Taxation for Inflation

Boy, Hank Williams Jr. has really let himself go.

Yesterday marked the end of August, and also wrapped up the Big Think’s “Month of Thinking Dangerously” series.  Over the course of 31 days, the site posed questions and possible solutions on topics ranging from legalizing all drugs, to changing weather patterns with the aid of lasers.  Yesterday’s final big idea centered around a growing problem in the United States, both literally and figuratively.  I’m talking about our bloated brethren across the country who think exer-cise is some new meal deal upgrade at McDonald’s that comes with a bucket of fries and 132 oz. soda.  Writer Andrew McDermott explores one option to curb their collective appetites in the form of a fat fee, or butterball bill if you will.  This doesn’t sound like too bad of an idea, especially when you consider the fact that there are starving people everywhere, and we have a sanctioned competitive eating organization.  But if I had to guess, I’m betting this taxation with food inhalation wouldn’t go over too well with many of the Tea Party members.

If Americans were paid to eat less and exercise more they might be motivated to lose some weight—and save us a bundle on health care—says Dr. Barry M. Popkin, director of University of North Carolina-Chapel Hill’s Interdisciplinary Center for Obesity.

According to a report released by the Center for Disease Control this month, 26.7% Americans are obese and they’re only getting fatter. “The statistics have become rote, but consider that people in their 50s are about 20 pounds heavier on average than 50-somethings were in the late 1970s,” wrote economics journalist David Leonhardt…”As a convenient point of reference, a typical car tire weighs 20 pounds.”

Obesity is defined by having a Body Mass Index (BMI) of over 30…By state, obesity prevalence ranges from 18.6% in Colorado to 34.4% in Mississippi…To make matters worse, these rates rely on self-reported height and weight data, which likely produces underestimates because both men and women tend to overestimate their height and women tend to underestimate their weight.
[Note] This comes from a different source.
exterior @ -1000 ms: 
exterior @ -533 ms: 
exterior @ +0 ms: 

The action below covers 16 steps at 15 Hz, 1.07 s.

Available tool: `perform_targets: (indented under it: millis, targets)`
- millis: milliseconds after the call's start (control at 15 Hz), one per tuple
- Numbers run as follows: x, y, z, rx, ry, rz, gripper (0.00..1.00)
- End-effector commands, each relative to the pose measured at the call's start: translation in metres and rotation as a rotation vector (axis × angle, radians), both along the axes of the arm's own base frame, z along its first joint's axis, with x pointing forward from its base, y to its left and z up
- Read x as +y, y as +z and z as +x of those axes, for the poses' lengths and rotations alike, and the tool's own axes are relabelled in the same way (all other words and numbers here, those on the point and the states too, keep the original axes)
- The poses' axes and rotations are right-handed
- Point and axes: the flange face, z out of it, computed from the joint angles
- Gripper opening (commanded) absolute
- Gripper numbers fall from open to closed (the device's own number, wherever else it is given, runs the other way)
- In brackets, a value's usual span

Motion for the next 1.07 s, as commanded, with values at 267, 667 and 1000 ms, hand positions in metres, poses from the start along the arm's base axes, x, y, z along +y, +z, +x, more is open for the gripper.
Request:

“From a societal standpoint, if a third to a half of Americans weren’t so fat, the idea of the government providing tax incentives for the obese to eat less and exercise more wouldn’t be so controversial,” Dr. Popkin told Big Think, “In 1955, if you’d thought about taxing cigarettes you would have been run off the planet.”

Popkin proposes two possible ways of using taxes to motivate people to lose weight. His first policy suggestion is to demand that anyone with a BMI greater than 30 who receives Medicare, Medicaid or government administered health care pay a fee if they are unwilling to prove they’ve undertaken a few predetermined exercise activities or show that they are consciously watching what they consume. Popkin admits that taxing bad behavior is different and more challenging than placing a tax on consumers products like cigarettes and alcohol, but he says there are technologies available that could enable the government to monitor obese people’s diets and exercise.

“We have devices that we could put on your throat that could measure your swallows,” Popkin explains. “We have devices now to measure how much you move, so we can see when people are engaged in activity like walking or jogging. He even suggests that obese people could wear ankle bracelets or collars similar to those used to monitor DUI felons and people on probation to prove that despite their high BMI, they’re active and eating properly. “If Americans are going to be serious about losing weight,” says Popkin, “then they need something that’s serious.”

If the idea of asking obese people to prove that they’re exercising and eating well, or else face a tax, sounds far too Orwellian, Popkin’s second suggestion is to make all Americans pay an additional flat-tax of, say, $100 a person per year, to build a pool of money which is then returned to people who either have a BMI lower than 30 or have somehow proven that they’re dieting and exercising. Popkin points to corporate weight-loss programs, in which employees are rewarded with cash for partaking in exercising, dieting, and smoking-cessation programs, as an example of how there are already versions of what might be considered a “fat tax” being administered not just in America, but around the globe.